● **Instructions to follow**
The required answer is the count of lines in the records that contain "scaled", with no other text.

..........

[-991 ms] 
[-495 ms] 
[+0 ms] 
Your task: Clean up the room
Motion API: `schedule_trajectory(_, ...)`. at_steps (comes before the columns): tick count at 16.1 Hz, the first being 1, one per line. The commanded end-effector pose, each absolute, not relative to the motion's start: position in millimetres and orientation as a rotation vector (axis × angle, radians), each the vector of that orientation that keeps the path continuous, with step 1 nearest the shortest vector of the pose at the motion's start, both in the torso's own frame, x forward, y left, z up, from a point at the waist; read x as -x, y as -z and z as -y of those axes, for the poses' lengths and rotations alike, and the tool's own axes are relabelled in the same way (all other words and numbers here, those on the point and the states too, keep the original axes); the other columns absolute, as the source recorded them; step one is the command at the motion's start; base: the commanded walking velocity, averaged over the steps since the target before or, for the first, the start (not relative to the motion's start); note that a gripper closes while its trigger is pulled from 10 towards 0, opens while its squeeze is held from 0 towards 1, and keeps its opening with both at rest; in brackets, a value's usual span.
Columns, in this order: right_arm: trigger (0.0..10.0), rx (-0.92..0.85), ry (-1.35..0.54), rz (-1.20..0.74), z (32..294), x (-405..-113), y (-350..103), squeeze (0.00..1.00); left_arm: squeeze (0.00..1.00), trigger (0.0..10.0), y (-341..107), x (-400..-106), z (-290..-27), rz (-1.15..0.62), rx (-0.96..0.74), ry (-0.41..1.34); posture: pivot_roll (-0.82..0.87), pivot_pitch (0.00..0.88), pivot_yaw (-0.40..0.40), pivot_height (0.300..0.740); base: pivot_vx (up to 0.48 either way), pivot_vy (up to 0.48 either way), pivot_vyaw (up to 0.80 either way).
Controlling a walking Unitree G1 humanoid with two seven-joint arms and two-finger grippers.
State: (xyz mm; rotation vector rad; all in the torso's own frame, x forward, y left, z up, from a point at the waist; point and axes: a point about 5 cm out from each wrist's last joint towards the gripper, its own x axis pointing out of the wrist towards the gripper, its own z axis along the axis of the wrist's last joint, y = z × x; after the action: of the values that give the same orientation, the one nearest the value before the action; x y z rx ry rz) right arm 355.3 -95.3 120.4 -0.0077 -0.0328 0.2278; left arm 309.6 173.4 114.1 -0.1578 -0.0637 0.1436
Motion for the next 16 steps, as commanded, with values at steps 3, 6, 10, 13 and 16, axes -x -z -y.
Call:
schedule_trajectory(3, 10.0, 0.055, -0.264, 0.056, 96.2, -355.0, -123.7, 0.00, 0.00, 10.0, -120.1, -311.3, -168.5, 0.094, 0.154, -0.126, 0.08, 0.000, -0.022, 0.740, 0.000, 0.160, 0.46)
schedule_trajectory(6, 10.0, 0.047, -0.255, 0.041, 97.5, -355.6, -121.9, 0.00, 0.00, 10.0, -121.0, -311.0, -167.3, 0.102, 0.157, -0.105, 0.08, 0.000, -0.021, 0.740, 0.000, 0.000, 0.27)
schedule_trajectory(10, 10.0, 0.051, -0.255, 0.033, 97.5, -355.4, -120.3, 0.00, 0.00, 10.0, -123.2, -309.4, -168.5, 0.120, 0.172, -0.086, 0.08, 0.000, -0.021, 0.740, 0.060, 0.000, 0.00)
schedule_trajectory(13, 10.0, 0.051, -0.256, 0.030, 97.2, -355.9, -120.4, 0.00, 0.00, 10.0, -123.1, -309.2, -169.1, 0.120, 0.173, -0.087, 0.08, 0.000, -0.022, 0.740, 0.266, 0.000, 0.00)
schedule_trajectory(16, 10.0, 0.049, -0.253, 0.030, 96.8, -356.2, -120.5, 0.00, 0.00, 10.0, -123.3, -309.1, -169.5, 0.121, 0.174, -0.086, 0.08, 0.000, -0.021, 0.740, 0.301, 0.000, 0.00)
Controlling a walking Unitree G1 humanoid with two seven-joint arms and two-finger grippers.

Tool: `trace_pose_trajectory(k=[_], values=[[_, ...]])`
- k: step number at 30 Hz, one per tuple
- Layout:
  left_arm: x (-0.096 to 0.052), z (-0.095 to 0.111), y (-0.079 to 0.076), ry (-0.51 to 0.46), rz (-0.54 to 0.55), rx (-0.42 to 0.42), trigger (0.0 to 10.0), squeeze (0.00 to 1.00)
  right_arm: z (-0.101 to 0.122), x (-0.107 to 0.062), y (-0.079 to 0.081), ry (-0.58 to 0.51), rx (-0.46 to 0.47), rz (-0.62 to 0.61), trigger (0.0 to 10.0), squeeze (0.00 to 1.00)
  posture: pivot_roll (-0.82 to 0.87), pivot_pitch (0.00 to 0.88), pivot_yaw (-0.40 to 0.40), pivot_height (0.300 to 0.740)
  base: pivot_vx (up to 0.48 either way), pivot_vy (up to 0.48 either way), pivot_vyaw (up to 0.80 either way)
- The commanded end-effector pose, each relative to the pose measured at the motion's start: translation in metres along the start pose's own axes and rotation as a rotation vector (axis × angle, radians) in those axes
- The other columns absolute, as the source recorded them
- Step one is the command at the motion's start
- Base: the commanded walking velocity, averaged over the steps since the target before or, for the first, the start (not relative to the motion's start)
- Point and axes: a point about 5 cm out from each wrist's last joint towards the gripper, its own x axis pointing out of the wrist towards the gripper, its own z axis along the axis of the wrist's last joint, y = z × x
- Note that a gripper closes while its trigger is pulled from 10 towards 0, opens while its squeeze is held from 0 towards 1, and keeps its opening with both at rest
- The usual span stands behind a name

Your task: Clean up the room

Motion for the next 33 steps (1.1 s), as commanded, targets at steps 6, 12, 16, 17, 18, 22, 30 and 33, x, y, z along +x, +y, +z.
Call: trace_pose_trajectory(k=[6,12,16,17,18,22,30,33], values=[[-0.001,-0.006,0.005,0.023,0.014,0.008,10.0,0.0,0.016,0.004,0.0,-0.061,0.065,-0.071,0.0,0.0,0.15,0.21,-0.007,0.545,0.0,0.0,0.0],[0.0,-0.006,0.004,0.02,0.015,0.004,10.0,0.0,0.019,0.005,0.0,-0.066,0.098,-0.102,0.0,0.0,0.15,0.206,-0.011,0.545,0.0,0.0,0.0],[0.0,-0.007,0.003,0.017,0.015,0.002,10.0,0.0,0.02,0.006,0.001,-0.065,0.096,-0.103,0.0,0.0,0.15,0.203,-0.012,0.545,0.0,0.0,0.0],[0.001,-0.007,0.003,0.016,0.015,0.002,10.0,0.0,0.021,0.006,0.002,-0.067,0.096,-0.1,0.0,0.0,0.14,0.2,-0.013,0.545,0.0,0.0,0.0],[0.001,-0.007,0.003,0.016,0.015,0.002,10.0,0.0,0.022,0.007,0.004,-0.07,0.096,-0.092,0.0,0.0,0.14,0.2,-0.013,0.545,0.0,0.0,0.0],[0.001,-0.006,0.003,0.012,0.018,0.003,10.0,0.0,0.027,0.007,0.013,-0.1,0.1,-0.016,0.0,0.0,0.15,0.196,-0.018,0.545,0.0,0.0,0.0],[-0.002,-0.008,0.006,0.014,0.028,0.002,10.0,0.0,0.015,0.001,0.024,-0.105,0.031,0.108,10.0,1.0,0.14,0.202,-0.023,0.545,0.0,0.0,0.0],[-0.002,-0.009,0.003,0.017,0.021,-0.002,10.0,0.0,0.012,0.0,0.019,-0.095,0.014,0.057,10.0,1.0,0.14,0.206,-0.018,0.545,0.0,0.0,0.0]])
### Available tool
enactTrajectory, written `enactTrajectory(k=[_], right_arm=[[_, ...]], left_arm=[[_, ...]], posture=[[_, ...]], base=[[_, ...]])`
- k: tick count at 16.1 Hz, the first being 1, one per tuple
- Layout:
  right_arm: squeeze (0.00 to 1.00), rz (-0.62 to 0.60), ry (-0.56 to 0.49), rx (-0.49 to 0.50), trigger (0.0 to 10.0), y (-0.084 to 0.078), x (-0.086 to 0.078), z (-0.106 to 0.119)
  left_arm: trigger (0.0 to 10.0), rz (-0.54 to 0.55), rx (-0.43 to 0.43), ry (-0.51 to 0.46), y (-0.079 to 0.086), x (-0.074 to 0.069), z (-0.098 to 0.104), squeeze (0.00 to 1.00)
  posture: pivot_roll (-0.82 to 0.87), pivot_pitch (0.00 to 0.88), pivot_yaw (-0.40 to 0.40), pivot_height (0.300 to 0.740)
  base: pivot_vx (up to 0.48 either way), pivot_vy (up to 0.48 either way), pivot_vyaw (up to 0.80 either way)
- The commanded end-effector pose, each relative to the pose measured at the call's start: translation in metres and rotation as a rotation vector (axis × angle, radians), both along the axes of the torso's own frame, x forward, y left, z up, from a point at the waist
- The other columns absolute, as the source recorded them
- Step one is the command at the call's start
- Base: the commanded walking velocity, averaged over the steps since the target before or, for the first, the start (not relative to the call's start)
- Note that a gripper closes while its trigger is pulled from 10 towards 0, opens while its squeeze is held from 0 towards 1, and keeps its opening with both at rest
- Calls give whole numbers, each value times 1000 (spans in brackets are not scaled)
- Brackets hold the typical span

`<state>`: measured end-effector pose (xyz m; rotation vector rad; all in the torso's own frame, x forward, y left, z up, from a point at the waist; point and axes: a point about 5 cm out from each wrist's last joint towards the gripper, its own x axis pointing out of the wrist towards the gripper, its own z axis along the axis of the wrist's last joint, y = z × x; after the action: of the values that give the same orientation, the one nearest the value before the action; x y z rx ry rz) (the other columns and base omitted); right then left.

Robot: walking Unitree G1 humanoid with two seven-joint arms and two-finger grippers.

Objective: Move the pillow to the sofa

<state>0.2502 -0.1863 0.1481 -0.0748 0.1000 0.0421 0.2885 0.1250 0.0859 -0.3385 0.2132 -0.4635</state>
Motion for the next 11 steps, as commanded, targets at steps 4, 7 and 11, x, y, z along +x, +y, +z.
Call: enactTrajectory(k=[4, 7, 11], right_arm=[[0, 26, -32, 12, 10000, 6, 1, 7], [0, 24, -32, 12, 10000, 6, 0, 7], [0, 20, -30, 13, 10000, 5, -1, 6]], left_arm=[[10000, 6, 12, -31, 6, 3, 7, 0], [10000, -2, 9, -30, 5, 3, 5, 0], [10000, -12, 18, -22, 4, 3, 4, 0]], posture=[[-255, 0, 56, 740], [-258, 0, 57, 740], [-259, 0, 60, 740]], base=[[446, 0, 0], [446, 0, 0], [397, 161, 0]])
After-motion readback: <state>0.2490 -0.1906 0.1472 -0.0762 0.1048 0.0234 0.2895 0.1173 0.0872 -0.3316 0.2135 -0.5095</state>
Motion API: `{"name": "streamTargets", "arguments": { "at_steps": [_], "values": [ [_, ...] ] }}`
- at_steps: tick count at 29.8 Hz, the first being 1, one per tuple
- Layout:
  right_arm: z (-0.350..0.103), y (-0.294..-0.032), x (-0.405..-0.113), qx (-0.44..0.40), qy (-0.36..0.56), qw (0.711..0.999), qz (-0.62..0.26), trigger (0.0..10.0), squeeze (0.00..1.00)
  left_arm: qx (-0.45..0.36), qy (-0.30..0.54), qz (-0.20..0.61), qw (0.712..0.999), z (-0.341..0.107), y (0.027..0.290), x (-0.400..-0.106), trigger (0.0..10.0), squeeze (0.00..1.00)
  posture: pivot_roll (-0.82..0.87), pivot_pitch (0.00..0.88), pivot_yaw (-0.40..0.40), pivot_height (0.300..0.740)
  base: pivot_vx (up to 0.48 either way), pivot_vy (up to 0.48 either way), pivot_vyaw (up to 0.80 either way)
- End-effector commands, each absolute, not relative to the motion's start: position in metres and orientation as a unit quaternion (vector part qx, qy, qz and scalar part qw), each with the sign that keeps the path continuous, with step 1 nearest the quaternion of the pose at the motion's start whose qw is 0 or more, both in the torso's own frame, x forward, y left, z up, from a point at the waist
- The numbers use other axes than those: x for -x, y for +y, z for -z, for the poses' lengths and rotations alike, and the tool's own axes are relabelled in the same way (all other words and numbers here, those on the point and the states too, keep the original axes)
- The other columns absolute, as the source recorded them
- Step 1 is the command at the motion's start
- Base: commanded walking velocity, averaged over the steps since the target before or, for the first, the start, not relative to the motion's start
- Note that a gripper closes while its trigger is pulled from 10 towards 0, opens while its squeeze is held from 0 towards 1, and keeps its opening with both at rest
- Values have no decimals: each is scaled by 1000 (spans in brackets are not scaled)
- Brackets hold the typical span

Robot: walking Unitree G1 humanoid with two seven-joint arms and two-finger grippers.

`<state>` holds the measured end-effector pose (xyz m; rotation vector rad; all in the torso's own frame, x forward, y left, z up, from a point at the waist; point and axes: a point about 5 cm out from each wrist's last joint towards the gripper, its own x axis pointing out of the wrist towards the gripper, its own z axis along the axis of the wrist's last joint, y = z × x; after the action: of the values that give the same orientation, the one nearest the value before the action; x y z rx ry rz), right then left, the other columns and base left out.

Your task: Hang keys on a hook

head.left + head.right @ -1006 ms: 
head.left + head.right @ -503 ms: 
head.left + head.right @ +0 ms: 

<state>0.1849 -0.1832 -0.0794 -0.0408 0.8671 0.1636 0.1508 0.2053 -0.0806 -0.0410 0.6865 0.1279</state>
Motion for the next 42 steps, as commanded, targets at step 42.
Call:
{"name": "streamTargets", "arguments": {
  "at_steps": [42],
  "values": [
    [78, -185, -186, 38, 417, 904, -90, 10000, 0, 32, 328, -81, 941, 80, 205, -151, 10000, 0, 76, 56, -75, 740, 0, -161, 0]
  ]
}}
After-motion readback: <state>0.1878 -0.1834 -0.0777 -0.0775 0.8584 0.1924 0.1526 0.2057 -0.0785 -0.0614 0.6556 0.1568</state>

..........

● **Answer to the exercise**
2